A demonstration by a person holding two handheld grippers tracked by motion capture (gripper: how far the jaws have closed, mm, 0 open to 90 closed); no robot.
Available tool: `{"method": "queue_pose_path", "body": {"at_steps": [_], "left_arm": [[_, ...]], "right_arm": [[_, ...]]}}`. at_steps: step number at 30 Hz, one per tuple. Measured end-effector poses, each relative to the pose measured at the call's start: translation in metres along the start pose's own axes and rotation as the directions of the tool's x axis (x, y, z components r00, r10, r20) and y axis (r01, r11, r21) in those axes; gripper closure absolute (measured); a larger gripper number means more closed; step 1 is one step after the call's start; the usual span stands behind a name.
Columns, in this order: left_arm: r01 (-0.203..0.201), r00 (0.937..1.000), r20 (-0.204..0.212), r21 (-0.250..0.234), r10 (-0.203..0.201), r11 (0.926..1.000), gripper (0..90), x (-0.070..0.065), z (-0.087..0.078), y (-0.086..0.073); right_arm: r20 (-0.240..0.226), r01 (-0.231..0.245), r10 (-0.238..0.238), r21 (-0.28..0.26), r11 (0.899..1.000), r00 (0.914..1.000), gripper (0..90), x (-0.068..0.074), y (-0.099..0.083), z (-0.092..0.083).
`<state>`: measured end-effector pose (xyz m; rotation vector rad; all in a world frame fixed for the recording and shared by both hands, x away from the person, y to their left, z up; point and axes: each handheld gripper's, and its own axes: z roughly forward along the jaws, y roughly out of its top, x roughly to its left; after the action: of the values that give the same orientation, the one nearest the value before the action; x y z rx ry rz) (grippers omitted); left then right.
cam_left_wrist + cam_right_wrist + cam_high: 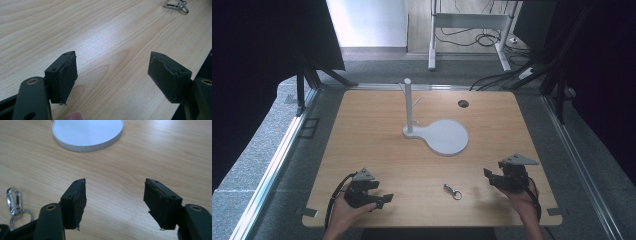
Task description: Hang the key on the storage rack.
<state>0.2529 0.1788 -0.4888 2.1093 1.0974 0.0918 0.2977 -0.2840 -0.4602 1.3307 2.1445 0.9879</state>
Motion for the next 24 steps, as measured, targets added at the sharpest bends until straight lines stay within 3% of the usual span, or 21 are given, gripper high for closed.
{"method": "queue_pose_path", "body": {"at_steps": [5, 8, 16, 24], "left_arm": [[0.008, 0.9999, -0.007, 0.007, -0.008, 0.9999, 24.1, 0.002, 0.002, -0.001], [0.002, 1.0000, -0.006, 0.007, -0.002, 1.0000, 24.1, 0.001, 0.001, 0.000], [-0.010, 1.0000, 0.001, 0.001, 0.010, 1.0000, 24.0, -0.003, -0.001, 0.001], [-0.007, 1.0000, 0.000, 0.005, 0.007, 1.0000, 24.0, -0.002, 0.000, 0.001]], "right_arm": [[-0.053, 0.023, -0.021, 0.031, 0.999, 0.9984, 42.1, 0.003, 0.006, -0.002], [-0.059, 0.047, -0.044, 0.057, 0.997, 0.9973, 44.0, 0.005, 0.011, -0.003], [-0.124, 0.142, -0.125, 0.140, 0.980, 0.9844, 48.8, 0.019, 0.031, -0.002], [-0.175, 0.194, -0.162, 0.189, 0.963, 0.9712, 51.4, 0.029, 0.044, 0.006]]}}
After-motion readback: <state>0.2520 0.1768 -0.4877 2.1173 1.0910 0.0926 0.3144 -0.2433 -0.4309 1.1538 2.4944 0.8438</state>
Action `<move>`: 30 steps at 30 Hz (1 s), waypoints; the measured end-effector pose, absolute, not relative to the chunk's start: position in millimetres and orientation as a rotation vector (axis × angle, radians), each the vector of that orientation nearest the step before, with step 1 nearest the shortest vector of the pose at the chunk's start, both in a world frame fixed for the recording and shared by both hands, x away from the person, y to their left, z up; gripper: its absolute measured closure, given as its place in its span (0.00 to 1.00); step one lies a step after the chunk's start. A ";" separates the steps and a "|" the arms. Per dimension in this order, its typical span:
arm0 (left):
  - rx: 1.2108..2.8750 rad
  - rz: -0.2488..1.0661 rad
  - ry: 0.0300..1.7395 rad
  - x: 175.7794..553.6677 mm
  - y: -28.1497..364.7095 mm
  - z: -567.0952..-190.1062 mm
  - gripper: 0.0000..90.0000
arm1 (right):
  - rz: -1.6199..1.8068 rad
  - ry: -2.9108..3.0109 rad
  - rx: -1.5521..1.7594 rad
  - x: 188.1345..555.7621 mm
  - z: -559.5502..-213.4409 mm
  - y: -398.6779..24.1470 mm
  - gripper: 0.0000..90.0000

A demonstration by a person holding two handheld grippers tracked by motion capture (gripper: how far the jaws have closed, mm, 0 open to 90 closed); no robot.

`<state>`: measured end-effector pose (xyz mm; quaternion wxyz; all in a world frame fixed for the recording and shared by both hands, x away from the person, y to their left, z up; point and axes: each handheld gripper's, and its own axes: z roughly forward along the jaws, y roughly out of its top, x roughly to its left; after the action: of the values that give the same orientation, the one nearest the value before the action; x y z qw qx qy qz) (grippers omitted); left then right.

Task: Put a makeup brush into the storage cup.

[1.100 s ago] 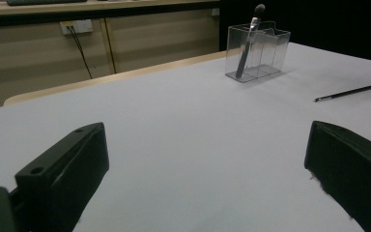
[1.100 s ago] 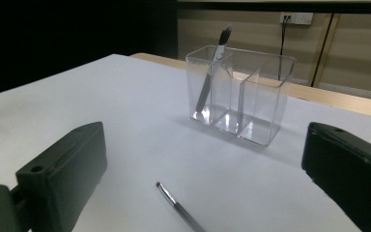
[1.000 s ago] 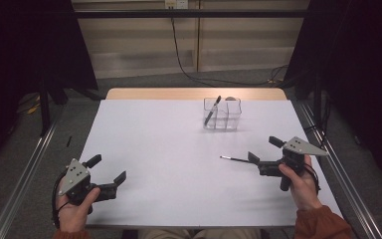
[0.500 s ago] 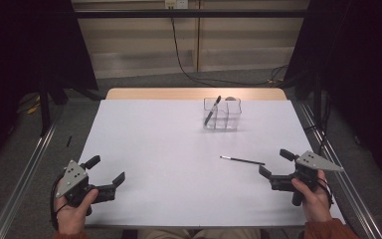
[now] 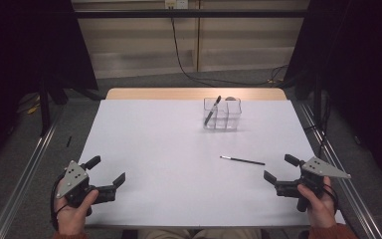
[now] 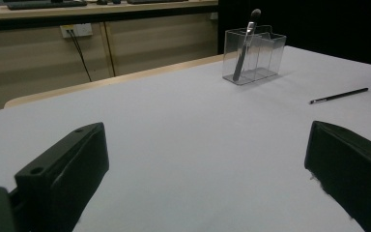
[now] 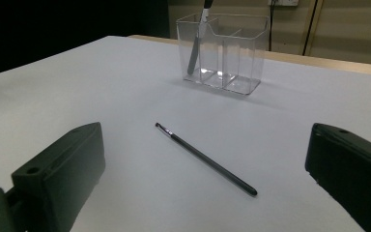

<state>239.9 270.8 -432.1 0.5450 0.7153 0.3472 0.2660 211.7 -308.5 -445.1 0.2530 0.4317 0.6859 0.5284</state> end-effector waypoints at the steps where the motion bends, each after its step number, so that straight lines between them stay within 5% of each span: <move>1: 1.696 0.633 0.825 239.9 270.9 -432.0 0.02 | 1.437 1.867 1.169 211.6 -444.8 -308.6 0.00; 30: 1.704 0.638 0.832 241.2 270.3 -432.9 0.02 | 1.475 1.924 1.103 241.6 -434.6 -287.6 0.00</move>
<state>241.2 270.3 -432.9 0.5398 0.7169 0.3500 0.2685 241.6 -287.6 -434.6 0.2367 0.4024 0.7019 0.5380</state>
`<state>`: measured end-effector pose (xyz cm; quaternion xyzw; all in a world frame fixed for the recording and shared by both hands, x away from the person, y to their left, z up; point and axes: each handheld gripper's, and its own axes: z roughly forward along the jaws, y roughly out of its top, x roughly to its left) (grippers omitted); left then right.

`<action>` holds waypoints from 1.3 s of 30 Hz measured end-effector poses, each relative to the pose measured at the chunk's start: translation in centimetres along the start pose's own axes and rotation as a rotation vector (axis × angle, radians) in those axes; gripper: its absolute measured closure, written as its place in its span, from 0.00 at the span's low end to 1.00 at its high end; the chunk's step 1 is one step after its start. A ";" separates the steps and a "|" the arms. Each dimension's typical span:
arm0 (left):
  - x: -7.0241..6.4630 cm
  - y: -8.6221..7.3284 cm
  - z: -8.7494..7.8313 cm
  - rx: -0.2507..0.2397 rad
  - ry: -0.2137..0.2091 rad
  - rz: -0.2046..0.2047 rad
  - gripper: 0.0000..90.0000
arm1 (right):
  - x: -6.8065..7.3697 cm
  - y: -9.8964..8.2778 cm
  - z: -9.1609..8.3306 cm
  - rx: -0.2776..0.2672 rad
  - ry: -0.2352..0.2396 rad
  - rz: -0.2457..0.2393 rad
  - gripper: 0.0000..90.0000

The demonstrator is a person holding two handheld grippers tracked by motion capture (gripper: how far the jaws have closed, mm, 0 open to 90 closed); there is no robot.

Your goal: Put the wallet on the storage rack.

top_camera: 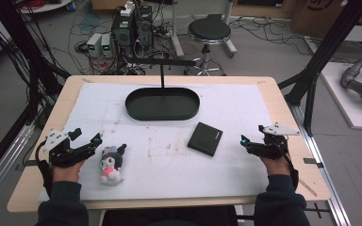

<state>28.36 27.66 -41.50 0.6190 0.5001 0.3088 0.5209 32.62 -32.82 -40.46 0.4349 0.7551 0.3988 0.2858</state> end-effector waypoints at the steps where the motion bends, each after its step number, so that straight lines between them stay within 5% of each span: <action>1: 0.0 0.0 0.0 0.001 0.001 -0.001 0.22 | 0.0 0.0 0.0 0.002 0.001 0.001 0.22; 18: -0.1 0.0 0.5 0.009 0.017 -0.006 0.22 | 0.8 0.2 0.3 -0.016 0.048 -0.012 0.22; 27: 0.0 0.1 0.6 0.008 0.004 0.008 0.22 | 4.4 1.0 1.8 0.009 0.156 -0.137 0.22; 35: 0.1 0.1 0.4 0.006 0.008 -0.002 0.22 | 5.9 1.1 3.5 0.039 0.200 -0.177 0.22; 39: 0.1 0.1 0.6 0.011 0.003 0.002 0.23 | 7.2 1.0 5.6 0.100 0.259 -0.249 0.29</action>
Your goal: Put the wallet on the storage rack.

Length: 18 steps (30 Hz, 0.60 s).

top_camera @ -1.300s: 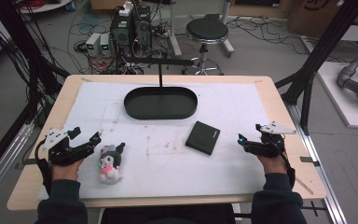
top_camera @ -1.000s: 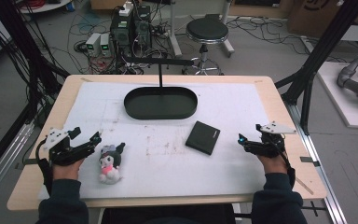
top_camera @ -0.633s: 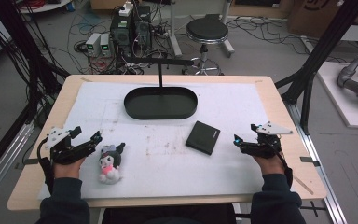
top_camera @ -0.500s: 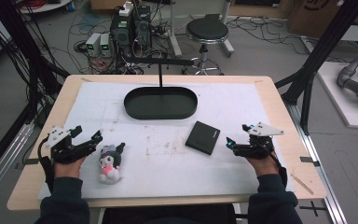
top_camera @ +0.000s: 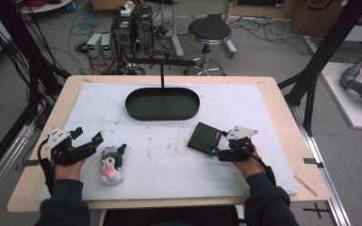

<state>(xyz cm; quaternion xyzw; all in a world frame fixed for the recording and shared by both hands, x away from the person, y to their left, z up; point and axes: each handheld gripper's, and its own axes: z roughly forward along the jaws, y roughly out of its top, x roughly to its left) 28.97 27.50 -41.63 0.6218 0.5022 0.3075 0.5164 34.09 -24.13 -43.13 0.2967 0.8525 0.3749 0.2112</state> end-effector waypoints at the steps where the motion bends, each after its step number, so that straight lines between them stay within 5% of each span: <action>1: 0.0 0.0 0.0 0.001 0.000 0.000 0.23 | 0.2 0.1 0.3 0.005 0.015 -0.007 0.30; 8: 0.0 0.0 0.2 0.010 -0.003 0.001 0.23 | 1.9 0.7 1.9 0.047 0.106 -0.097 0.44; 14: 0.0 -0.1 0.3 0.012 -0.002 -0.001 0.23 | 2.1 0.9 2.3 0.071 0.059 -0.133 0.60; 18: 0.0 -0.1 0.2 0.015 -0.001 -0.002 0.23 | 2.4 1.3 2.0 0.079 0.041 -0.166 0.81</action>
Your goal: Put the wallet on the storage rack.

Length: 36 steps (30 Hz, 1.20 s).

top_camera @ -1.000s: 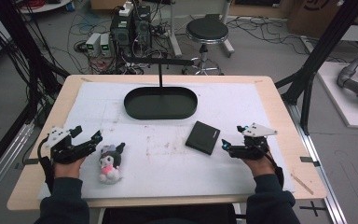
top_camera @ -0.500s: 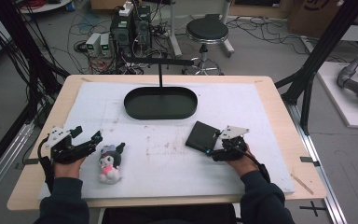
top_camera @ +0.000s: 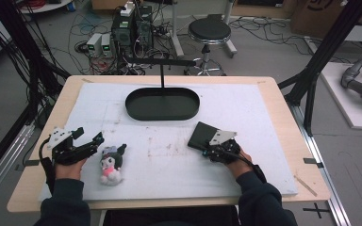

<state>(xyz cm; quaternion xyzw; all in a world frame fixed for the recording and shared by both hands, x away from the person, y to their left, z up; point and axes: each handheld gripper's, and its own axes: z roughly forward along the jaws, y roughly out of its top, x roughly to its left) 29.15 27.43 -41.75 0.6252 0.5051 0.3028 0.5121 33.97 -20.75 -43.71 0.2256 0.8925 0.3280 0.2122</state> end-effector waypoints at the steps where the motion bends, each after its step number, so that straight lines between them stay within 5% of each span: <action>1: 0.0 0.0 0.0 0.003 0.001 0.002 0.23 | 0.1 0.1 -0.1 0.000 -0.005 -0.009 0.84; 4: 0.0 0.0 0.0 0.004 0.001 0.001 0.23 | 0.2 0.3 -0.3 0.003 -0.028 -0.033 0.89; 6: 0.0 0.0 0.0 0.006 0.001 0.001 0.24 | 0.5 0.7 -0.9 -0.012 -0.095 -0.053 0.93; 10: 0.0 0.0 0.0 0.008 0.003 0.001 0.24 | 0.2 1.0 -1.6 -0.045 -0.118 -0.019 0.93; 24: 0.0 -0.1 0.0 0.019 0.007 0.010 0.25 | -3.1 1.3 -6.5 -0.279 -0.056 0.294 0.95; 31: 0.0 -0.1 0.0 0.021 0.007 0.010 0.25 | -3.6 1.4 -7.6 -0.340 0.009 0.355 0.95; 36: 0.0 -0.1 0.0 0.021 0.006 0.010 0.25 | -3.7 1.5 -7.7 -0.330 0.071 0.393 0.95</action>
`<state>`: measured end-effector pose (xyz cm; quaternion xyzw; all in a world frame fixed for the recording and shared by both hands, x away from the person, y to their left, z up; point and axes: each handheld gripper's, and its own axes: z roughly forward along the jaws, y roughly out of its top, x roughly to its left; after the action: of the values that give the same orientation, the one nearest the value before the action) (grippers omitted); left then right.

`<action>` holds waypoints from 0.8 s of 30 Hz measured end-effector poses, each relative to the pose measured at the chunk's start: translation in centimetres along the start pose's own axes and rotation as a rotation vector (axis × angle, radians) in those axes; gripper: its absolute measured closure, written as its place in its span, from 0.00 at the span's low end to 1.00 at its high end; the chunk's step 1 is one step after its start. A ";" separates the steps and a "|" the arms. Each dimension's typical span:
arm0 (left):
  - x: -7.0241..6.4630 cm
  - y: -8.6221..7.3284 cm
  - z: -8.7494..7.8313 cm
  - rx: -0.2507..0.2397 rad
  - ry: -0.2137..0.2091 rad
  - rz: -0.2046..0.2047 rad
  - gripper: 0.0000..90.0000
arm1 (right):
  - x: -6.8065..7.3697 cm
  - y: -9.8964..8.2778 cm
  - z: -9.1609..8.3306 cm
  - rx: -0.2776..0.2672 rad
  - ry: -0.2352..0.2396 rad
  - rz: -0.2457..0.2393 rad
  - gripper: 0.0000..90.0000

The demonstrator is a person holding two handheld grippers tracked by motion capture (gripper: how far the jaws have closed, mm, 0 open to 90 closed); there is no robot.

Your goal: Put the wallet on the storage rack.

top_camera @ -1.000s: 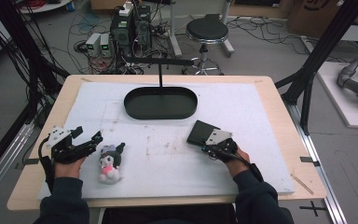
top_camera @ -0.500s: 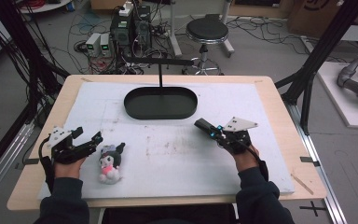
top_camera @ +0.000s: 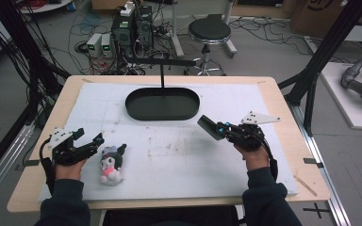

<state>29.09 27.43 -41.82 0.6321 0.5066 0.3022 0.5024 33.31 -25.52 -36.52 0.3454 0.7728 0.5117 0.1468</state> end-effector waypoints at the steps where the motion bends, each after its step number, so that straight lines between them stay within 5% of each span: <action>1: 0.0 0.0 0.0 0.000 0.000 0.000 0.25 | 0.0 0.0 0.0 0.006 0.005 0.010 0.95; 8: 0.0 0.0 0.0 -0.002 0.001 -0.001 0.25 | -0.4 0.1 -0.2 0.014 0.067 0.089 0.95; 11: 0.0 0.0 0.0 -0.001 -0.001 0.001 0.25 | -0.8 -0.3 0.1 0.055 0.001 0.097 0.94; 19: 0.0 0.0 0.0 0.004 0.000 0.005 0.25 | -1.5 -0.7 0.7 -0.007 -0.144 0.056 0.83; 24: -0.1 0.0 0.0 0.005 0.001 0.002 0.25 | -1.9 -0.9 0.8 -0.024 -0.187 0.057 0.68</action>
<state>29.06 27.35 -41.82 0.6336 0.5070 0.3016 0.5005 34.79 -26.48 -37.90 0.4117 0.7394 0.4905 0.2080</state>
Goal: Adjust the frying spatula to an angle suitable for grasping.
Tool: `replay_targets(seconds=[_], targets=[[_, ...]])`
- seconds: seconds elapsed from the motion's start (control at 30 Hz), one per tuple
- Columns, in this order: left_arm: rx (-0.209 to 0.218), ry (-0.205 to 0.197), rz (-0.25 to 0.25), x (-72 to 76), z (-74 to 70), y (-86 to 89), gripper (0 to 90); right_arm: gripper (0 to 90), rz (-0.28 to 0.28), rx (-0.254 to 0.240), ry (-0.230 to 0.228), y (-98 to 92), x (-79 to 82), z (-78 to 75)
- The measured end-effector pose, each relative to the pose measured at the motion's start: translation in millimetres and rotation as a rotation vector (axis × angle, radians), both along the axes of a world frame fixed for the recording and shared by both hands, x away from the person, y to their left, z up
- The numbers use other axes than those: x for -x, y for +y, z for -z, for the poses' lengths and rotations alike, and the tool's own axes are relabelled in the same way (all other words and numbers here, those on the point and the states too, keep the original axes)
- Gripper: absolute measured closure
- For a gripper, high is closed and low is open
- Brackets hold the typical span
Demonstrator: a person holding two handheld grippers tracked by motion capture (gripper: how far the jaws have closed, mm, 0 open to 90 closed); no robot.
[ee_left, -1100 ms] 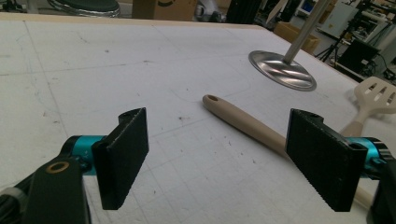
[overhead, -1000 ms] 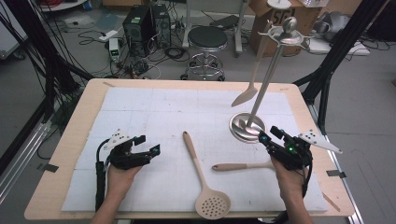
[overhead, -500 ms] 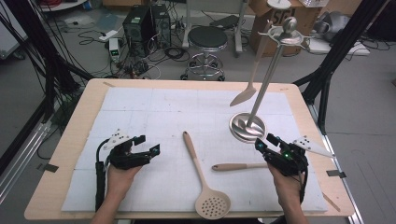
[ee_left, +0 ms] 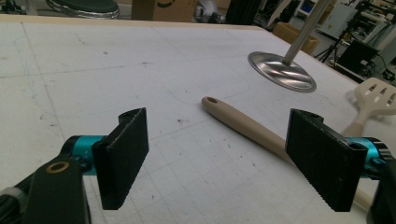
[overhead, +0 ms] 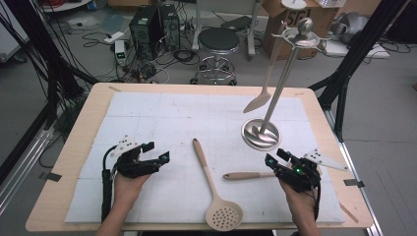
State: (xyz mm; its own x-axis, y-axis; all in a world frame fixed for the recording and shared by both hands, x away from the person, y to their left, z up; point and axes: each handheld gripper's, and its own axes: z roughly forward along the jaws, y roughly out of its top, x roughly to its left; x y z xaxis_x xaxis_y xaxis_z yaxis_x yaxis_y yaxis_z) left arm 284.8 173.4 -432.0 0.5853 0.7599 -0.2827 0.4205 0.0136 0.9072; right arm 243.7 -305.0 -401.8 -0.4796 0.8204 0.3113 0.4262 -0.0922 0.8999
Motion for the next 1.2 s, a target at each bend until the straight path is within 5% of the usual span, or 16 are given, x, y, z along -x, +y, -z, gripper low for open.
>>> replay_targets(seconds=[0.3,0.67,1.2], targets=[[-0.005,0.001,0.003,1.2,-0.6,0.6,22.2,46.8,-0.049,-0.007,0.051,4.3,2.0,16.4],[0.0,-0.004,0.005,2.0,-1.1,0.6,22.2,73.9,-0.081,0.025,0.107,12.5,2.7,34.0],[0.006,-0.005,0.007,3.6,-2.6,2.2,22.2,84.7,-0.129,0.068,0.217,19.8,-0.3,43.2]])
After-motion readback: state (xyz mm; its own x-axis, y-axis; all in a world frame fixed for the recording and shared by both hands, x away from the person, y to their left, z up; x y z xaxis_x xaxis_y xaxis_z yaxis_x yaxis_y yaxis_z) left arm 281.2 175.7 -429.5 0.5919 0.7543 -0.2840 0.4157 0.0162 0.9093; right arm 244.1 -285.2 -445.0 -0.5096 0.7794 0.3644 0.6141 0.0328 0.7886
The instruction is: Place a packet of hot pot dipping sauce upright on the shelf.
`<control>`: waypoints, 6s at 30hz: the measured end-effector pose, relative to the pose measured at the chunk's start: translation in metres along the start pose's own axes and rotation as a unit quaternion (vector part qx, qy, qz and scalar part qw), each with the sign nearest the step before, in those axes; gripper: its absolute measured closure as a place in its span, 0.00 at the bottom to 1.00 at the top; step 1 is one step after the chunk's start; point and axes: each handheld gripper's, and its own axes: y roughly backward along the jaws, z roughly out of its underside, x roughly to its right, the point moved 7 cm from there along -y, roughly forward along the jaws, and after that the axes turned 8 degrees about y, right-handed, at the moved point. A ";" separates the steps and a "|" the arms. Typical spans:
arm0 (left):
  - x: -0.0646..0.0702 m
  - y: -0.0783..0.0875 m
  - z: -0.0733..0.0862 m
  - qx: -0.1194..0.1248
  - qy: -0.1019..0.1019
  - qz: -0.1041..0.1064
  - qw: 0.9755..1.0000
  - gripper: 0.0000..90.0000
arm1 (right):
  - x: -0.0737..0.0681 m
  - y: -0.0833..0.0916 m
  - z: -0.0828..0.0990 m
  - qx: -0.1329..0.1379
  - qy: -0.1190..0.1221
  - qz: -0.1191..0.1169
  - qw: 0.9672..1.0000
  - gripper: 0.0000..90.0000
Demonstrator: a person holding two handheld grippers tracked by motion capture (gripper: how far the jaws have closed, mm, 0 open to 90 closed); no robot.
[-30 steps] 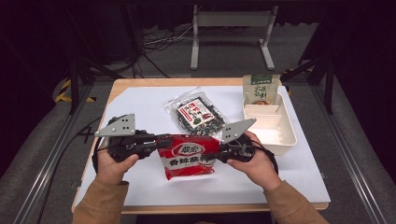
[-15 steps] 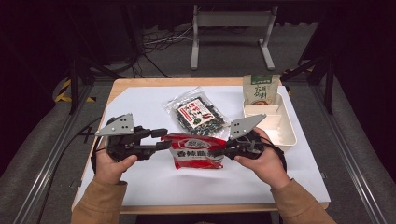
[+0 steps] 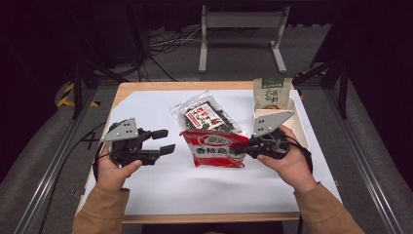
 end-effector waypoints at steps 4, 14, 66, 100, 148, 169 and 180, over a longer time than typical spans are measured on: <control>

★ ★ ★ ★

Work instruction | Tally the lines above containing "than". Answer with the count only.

Expected output | 2